- Date: 10–15 February
- Edition: 4th
- Surface: Hard
- Location: Manama, Bahrain

Champions

Singles
- Márton Fucsovics

Doubles
- Vitaliy Sachko / Beibit Zhukayev
| Bahrain Ministry of Interior Tennis Challenger |

= 2025 Bahrain Ministry of Interior Tennis Challenger =

The 2025 Bahrain Ministry of Interior Tennis Challenger was a professional tennis tournament played on hardcourts. It was the fourth edition of the tournament which was part of the 2025 ATP Challenger Tour 125. It took place in Manama, Bahrain between 10 and 15 February 2025.

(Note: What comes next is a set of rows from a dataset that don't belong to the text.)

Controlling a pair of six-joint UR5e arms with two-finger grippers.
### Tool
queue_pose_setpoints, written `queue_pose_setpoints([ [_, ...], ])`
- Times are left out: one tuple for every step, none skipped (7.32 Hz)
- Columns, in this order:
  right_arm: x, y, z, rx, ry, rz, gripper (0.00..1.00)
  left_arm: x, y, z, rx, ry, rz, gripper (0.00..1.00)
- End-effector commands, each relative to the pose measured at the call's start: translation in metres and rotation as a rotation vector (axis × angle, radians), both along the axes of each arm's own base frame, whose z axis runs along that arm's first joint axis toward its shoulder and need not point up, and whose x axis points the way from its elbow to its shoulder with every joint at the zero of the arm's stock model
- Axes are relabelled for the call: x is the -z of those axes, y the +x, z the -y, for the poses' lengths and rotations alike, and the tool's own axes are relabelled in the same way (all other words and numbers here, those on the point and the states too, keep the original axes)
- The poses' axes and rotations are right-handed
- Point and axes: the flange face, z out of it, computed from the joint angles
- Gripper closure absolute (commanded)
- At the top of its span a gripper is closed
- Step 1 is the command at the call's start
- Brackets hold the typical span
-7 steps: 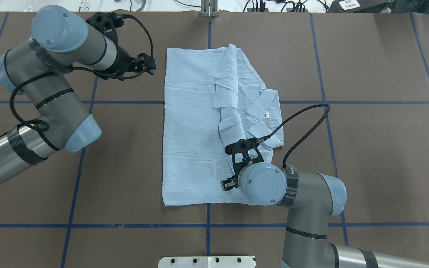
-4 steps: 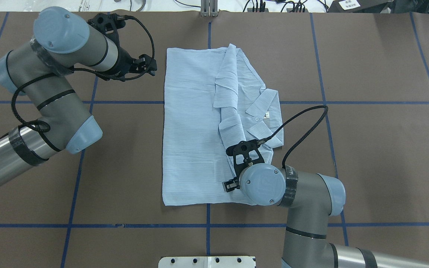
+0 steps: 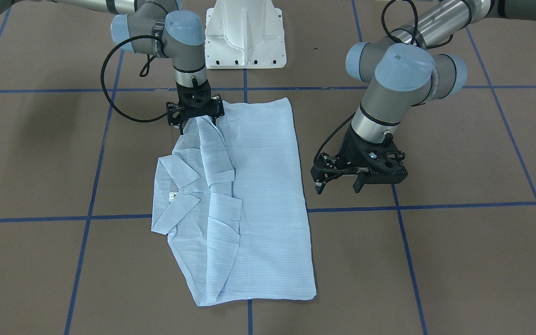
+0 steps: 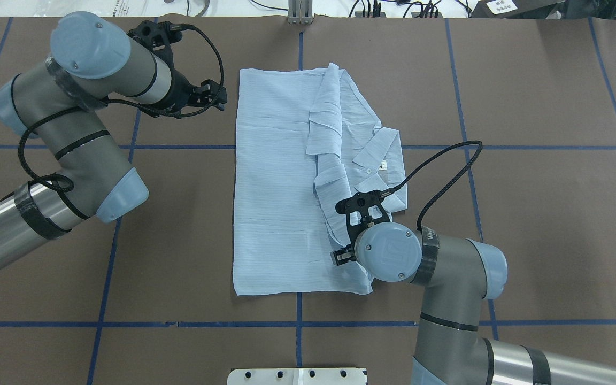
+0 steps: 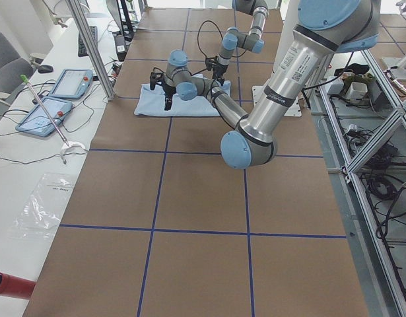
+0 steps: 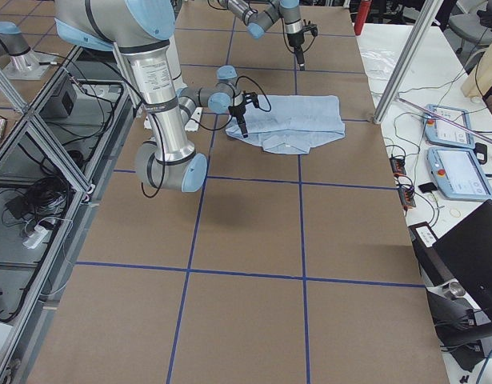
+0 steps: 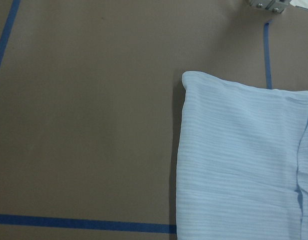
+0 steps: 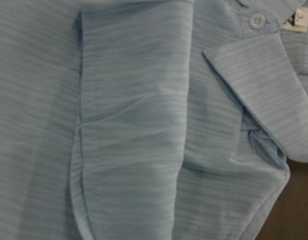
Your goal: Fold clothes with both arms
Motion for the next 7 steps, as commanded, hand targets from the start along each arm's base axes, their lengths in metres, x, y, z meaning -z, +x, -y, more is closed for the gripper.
queue_pose_setpoints([
  [-0.022,0.025,0.021,-0.008,-0.025,-0.023,0.00,0.006,0.001,0.000,-0.001,0.005,-0.006,0.00],
  [-0.035,0.042,0.029,-0.020,-0.040,-0.035,0.00,0.006,0.004,-0.002,-0.005,0.005,-0.006,0.00],
  [-0.052,0.079,0.032,-0.004,-0.033,-0.051,0.00,0.008,0.004,-0.002,-0.005,0.008,-0.009,0.00],
  [-0.080,0.115,0.025,0.002,-0.041,-0.086,0.00,0.009,0.006,-0.004,-0.009,0.007,-0.009,0.00],
  [-0.087,0.134,0.024,0.008,-0.028,-0.096,0.00,0.008,0.006,-0.004,-0.010,0.007,-0.008,0.00],
  [-0.080,0.135,0.028,0.002,-0.017,-0.085,0.00,0.008,0.006,-0.004,-0.010,0.007,-0.008,0.00],
  [-0.055,0.133,0.040,-0.012,-0.002,-0.039,0.00,0.008,0.006,-0.004,-0.010,0.008,-0.009,0.00],
])
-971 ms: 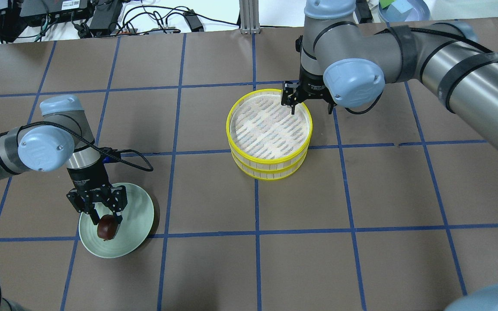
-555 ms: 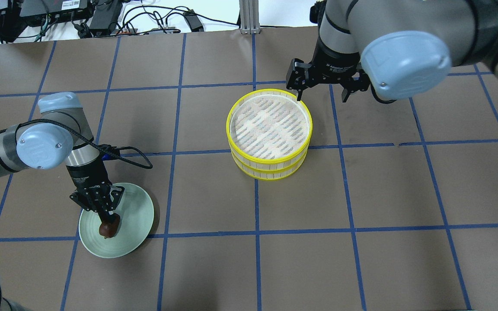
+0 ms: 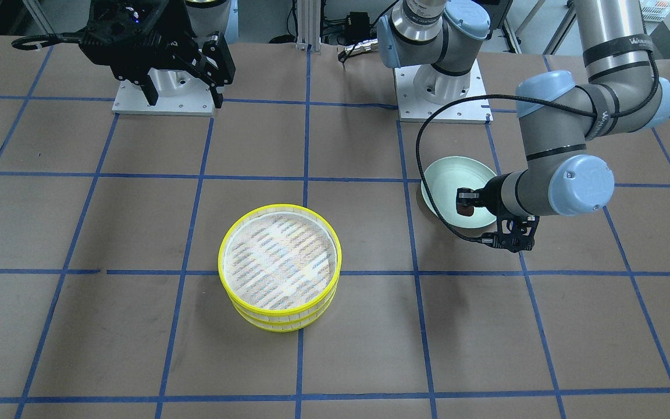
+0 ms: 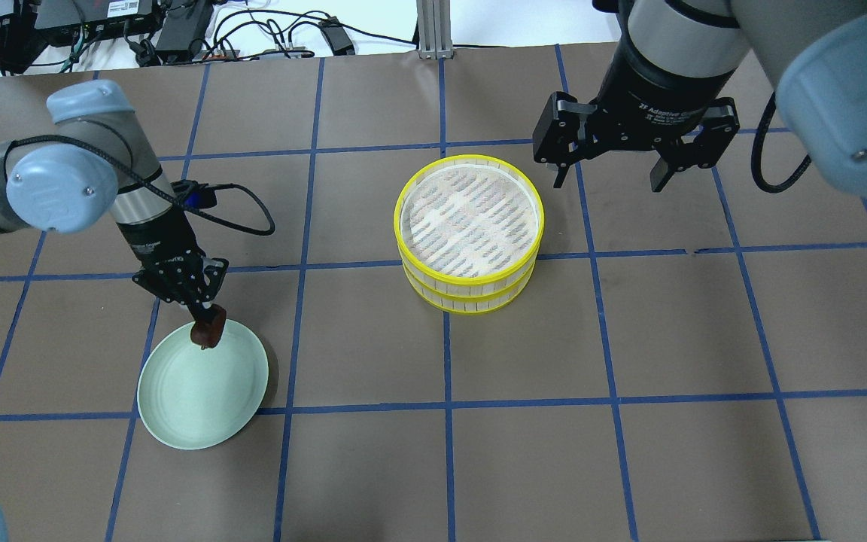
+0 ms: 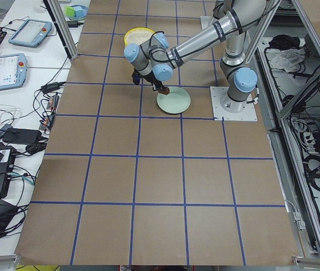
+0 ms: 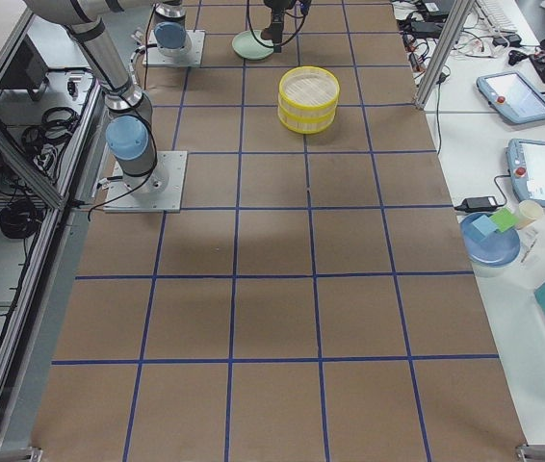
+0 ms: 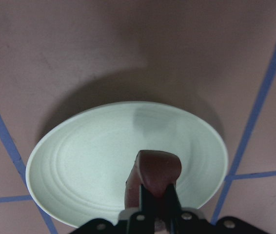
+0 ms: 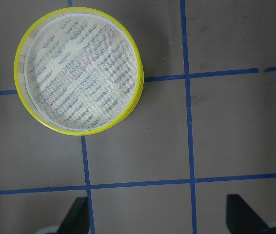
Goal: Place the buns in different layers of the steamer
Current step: 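Carry the dark red bun over the top steamer tier with the left gripper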
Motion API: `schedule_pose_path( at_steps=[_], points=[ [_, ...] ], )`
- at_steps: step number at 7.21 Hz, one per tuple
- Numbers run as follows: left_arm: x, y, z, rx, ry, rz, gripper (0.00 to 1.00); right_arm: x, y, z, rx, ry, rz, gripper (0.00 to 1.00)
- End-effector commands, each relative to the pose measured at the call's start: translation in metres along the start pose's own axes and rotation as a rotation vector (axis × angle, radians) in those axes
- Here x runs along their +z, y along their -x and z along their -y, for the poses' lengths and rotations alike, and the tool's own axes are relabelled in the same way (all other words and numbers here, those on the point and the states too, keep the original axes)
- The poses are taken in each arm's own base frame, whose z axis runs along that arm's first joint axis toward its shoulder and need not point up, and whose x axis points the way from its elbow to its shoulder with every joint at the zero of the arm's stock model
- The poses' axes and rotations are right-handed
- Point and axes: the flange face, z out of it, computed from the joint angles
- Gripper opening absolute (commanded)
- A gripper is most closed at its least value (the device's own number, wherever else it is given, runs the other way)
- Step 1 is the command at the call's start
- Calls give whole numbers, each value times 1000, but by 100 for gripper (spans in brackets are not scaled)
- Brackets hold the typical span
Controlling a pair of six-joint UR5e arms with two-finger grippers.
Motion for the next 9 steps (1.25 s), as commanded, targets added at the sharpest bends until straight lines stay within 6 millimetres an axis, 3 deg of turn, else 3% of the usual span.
schedule_pose_path(
  at_steps=[1, 3, 4, 5, 9],
  points=[
    [-56, -59, -8, -29, -108, -54, 0, -10, 0, 6, 1, -8, -1, 100],
    [-73, -132, -18, -56, -244, -135, 0, -15, -5, 21, -21, -1, -26, 100],
    [-78, -152, -17, -62, -285, -207, 0, -15, -6, 21, -22, 6, -30, 100],
    [-85, -164, -15, -42, -317, -321, 0, -15, -6, 21, -23, 5, -28, 100],
    [-85, -199, 2, -99, -322, -605, 0, -13, -7, 19, -25, 7, -31, 100]
  ],
)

==Singles main-draw entrants==
===Seeds===

| Country | Player | Rank^{1} | Seed |
|---|---|---|---|
| HUN | Márton Fucsovics | 96 | 1 |
|  | Pavel Kotov | 103 | 2 |
| NED | Jesper de Jong | 109 | 3 |
| KAZ | Mikhail Kukushkin | 112 | 4 |
| JPN | Yasutaka Uchiyama | 146 | 5 |
| GEO | Nikoloz Basilashvili | 147 | 6 |
| CRO | Duje Ajduković | 158 | 7 |
| FRA | Térence Atmane | 160 | 8 |

- ^{1} Rankings are as of 3 February 2025.

===Other entrants===
The following players received wildcards into the singles main draw:
- NOR Nicolai Budkov Kjær
- FRA Benoît Paire
- ITA Andrea Vavassori

The following players received entry into the singles main draw as alternates:
- GBR Charles Broom
- NOR Viktor Durasovic
- CHN Sun Fajing

The following players received entry from the qualifying draw:
- GEO Aleksandre Bakshi
- Petr Bar Biryukov
- Evgeny Karlovskiy
- BUL Dimitar Kuzmanov
- Marat Sharipov
- Ilia Simakin

==Champions==
===Singles===

- HUN Márton Fucsovics def. ITA Andrea Vavassori 6–3, 6–7^{(3–7)}, 6–4.

===Doubles===

- UKR Vitaliy Sachko / KAZ Beibit Zhukayev def. Ivan Liutarevich / FRA Luca Sanchez 6–4, 6–0.